Open Finance, Data Sharing, and Interoperability Challenges
These pressures intensify in areas where regulation actively reshapes competition. Open banking and open finance are concepts whose translation into reality requires the introduction of regulations that open new business opportunities for one category of entities, while imposing on another the obligation to bear the costs of implementing these ideas.
Financial institutions will be required to support entities that may become (or already are) their competitors. In this context, it is difficult to expect enthusiasm for this idea from financial institutions, which will be required to share the data they collected.
Banks and other financial institutions incurred the costs of building databases and will bear the costs of maintaining these databases and sharing data. If regulatory-enforced support for competition is to be effective, it must be profitable for financial institutions. Otherwise, they will only perform the minimum required by law.
Setting reasonable rates for access to data will therefore be crucial, particularly as open finance regulation and data sharing continue to evolve across Europe.
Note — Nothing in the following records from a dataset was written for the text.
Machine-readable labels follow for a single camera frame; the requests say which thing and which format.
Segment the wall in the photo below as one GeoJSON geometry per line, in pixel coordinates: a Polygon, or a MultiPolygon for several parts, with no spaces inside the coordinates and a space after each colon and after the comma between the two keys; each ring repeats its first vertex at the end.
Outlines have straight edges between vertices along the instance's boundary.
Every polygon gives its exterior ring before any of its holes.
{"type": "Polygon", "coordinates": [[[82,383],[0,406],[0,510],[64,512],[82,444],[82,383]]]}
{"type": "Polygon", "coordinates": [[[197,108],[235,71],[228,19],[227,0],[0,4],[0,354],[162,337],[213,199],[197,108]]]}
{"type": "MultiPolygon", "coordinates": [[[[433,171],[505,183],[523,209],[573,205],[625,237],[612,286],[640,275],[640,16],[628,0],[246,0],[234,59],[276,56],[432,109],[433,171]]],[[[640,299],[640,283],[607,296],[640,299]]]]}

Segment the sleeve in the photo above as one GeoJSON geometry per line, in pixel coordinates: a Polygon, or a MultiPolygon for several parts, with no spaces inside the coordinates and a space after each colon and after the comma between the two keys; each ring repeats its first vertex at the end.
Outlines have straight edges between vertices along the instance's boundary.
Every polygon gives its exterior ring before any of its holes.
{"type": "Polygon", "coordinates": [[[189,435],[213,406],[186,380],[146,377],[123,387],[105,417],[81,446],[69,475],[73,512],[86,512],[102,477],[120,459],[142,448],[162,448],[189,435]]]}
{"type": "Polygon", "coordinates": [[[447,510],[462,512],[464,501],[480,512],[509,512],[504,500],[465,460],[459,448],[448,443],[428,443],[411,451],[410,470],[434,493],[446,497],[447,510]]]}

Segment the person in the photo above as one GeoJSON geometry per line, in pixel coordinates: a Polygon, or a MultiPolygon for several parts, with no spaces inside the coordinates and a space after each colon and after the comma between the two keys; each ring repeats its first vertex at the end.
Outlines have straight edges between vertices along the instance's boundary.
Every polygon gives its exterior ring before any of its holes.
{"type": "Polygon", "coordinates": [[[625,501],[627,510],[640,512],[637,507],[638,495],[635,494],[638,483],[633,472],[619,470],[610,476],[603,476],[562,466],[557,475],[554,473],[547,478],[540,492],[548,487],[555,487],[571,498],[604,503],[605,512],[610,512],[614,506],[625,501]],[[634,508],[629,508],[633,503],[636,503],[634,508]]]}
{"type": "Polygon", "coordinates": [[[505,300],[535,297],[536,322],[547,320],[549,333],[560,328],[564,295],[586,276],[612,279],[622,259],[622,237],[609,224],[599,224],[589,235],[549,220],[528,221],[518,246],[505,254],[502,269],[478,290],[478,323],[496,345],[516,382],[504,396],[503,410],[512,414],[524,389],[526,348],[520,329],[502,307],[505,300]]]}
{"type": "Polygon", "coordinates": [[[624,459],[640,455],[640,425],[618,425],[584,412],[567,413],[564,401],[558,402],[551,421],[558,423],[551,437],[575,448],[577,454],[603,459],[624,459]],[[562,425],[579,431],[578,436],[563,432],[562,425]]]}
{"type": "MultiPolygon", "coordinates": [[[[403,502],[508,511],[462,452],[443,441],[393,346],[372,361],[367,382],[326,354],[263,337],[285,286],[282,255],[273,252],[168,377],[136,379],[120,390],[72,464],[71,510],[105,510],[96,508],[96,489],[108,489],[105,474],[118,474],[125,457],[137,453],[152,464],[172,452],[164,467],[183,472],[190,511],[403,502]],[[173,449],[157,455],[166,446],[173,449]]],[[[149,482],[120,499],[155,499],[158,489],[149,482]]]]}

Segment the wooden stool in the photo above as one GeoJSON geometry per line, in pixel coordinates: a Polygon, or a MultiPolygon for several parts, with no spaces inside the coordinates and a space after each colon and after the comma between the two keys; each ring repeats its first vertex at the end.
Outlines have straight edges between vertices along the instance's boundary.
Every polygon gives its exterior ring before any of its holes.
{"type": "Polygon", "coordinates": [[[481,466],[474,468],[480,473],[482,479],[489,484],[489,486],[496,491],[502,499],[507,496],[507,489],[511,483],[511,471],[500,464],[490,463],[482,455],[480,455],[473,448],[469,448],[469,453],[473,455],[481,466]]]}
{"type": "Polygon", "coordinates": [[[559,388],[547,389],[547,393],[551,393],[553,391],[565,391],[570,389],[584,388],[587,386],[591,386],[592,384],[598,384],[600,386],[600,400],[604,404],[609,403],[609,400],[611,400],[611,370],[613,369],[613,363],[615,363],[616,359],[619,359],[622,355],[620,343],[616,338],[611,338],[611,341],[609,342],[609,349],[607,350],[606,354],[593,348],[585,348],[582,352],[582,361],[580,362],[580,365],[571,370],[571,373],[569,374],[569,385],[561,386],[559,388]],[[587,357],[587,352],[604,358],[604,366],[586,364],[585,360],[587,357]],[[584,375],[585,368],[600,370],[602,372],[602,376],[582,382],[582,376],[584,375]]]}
Evolving Role of Legal Teams in Payment Innovation
In this environment, legal teams cannot function solely as risk managers. At the same time, for these projects to have a real chance of business success, lawyers must also demonstrate courage in their thinking — a competence that is now becoming just as important as knowledge of the law.
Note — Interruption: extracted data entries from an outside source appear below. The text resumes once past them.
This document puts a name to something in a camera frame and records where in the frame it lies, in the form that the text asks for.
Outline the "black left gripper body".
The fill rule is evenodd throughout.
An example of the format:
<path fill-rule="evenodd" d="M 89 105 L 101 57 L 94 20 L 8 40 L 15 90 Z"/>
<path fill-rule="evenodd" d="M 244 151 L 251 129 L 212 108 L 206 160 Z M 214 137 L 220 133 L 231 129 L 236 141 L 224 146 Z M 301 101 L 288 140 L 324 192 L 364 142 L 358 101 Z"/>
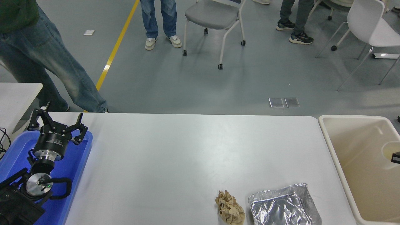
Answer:
<path fill-rule="evenodd" d="M 72 139 L 71 132 L 63 133 L 64 129 L 51 130 L 49 126 L 40 128 L 39 139 L 34 147 L 34 154 L 38 155 L 42 151 L 56 152 L 58 155 L 64 155 L 69 141 Z"/>

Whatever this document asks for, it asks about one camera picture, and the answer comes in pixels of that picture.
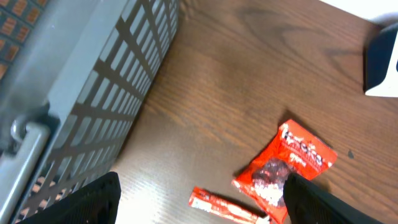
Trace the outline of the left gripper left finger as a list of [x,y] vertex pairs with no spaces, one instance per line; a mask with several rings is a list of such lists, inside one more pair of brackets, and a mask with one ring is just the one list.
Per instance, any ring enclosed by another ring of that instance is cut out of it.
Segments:
[[121,198],[116,172],[108,172],[21,224],[115,224]]

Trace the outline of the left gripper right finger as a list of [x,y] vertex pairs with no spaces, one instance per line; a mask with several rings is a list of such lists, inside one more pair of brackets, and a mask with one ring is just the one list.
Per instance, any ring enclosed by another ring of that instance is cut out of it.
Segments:
[[299,174],[289,174],[283,198],[292,223],[381,224]]

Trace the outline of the red snack bag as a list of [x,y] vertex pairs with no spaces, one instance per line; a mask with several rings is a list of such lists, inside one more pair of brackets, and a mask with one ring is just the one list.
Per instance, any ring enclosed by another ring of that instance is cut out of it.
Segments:
[[294,120],[279,126],[274,139],[232,184],[251,197],[276,223],[283,223],[287,208],[283,189],[289,174],[312,180],[329,169],[338,155]]

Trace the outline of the red stick packet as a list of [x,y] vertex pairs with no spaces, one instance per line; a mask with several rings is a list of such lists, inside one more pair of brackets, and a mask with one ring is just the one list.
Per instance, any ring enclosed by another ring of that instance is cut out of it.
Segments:
[[189,206],[240,224],[271,224],[270,216],[260,217],[249,210],[199,187],[194,187]]
BLIK would not have taken off as the first non-card mobile payment system in this part of Europe if we had focused solely on looking for explicit legal provisions authorising us to act. Implementing innovative business ideas within regulated payment systems requires not only identifying explicit prohibitions, but also being ready to take risks in activities that have not yet been clearly regulated.
A lawyer must be like a navigator on a racing ship, able to chart a course that avoids rocks and reefs, while guiding the vessel to the finish line on the treasure island ahead of the fleet. Ideally, as the first to arrive.
The reward for such an innovation-supporting approach is the satisfaction of contributing to the creation of solutions that bring real value to the people who use them.
Regulatory Expansion and Declining Legal Clarity
At the same time, the expanding regulatory landscape reduces overall legal clarity. This, in turn, requires expanding the teams responsible for ensuring that a company’s operations comply with the law.
While this trend is certainly beneficial from the perspective of the legal profession, I have doubts as to whether it is equally beneficial for the economy, particularly for innovative payment systems operating across borders.
Legal and Regulatory Challenges on the Five-Year Horizon
Looking ahead, digital identity is unlikely to become a core element of European payments in the near term. We already have experience from the first wave of eIDAS regulations, yet the idea of digital identity has not gained widespread popularity across Europe as a result.
A more reasonable approach would be to analyse which digital identity models in individual countries have already begun to gain traction. After examining the foundations of their success, such a model could be translated into regulation at the pan-European level, offering a stronger foundation for digital identity regulation in Europe.
During this period, we will nonetheless face other challenges related to artificial intelligence. The AI Act has not resolved the vast majority of issues generated by AI. Strong customer authentication rules already hinder the implementation of AI-based solutions in modern business models, including advanced split payment and automated checkout scenarios.
Europe must also reflect on whether, in the face of competition from China, the United States, and India, it is wise to burden its economy with ever more regulations. After all, no regulation will ever be an essential ingredient in the recipe for baking bread.